*Aim of the exercise*. A single number is the expected answer: the count of lines in the records below that contain "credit".

*Records provided*.
========================
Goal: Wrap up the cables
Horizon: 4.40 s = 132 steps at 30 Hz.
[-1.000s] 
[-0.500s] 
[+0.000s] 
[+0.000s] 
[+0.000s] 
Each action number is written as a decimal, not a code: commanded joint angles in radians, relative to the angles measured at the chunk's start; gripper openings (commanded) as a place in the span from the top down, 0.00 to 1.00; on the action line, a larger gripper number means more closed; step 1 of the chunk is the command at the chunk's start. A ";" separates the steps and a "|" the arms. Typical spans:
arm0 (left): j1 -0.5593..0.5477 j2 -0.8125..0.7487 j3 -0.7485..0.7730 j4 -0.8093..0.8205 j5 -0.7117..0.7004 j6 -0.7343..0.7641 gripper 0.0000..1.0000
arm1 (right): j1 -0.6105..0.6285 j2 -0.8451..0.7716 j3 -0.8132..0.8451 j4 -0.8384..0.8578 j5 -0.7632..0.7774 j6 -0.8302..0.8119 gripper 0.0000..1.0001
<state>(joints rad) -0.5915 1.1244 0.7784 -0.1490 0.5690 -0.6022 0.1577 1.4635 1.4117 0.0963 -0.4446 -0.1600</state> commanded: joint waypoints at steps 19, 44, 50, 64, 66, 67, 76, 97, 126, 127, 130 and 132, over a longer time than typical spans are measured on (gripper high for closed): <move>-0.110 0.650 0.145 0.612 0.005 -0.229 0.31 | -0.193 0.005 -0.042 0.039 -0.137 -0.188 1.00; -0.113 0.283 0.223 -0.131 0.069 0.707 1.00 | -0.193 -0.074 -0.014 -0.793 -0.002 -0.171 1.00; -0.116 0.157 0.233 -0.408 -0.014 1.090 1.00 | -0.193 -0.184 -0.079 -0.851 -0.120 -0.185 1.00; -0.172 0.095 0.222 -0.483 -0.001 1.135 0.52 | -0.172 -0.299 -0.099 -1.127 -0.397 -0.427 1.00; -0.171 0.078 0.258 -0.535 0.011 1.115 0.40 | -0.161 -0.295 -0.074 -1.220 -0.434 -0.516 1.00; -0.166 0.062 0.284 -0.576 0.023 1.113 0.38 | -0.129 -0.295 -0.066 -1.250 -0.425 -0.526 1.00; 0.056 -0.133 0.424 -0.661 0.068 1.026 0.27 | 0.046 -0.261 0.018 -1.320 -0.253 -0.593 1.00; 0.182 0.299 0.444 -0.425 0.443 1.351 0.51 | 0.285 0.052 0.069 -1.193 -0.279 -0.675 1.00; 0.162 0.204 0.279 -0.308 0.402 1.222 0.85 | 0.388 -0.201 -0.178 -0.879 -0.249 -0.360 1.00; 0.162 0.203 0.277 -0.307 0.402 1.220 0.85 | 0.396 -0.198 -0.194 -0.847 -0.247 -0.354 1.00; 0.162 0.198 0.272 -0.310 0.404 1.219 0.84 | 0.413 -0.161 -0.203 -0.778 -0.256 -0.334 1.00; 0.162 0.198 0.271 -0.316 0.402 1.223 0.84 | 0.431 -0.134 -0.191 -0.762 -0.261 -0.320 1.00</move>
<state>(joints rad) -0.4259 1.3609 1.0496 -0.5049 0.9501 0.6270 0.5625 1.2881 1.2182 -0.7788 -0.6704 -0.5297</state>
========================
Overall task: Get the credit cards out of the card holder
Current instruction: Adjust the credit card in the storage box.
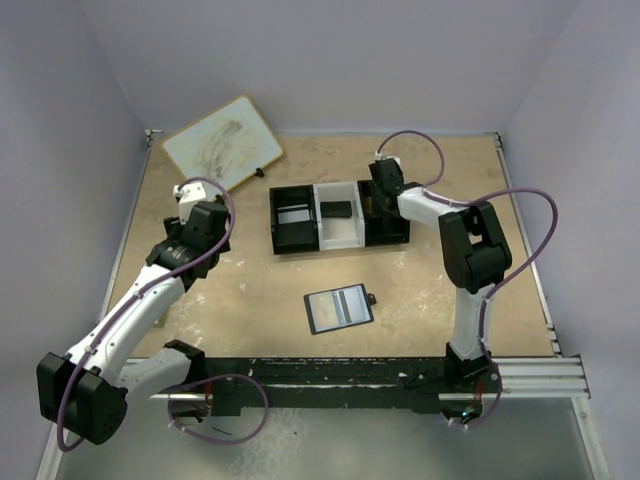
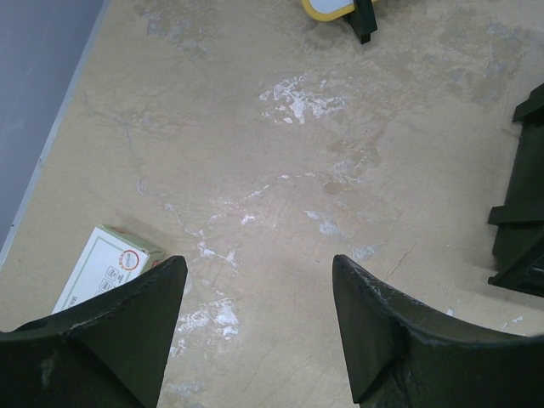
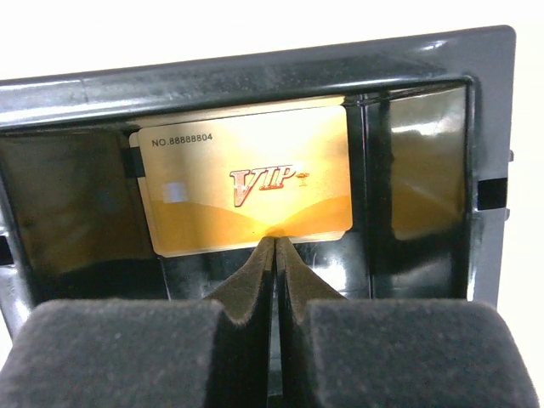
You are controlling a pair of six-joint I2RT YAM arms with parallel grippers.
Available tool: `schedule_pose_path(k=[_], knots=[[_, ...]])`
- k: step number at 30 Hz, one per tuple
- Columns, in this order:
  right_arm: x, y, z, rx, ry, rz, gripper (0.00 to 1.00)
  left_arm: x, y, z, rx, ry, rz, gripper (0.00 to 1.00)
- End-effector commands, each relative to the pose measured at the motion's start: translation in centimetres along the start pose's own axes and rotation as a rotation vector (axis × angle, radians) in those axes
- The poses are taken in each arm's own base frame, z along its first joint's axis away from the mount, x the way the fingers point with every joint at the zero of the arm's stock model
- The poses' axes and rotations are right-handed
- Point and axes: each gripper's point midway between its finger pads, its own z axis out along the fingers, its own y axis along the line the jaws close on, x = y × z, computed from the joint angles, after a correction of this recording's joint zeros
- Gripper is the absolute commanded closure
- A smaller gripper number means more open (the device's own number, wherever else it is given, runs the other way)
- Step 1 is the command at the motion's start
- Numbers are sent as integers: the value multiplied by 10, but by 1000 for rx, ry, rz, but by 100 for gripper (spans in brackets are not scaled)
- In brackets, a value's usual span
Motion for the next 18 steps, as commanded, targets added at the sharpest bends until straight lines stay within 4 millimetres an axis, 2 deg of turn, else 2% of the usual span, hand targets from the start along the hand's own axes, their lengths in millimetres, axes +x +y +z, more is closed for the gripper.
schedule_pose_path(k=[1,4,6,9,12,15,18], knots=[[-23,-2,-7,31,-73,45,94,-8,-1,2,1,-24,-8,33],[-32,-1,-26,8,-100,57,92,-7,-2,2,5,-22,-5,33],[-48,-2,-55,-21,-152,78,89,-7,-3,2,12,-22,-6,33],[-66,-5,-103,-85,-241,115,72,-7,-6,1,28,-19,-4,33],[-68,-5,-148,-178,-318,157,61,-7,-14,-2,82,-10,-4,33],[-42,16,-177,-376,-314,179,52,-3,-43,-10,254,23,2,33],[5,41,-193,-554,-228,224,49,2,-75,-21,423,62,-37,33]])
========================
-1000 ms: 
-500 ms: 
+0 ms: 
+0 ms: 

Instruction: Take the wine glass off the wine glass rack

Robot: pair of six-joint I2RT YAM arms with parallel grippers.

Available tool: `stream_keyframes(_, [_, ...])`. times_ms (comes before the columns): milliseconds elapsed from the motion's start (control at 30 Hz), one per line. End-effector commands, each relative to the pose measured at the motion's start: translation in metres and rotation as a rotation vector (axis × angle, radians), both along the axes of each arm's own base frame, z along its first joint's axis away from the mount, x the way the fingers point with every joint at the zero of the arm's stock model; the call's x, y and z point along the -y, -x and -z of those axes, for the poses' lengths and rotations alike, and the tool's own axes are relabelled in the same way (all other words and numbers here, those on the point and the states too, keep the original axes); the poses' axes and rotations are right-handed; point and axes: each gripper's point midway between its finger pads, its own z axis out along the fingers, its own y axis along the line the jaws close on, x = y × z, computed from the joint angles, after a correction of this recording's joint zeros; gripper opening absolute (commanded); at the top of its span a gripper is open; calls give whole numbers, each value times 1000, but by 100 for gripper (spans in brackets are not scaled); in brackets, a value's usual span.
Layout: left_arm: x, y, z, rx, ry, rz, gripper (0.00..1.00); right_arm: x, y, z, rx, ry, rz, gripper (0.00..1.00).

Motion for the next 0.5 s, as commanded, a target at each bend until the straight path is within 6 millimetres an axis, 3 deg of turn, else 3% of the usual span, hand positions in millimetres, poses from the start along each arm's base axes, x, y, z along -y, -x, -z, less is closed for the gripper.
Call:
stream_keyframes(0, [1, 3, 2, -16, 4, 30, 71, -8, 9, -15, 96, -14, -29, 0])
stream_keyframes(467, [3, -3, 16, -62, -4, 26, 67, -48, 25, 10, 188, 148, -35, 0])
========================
*Result for this exercise*. 2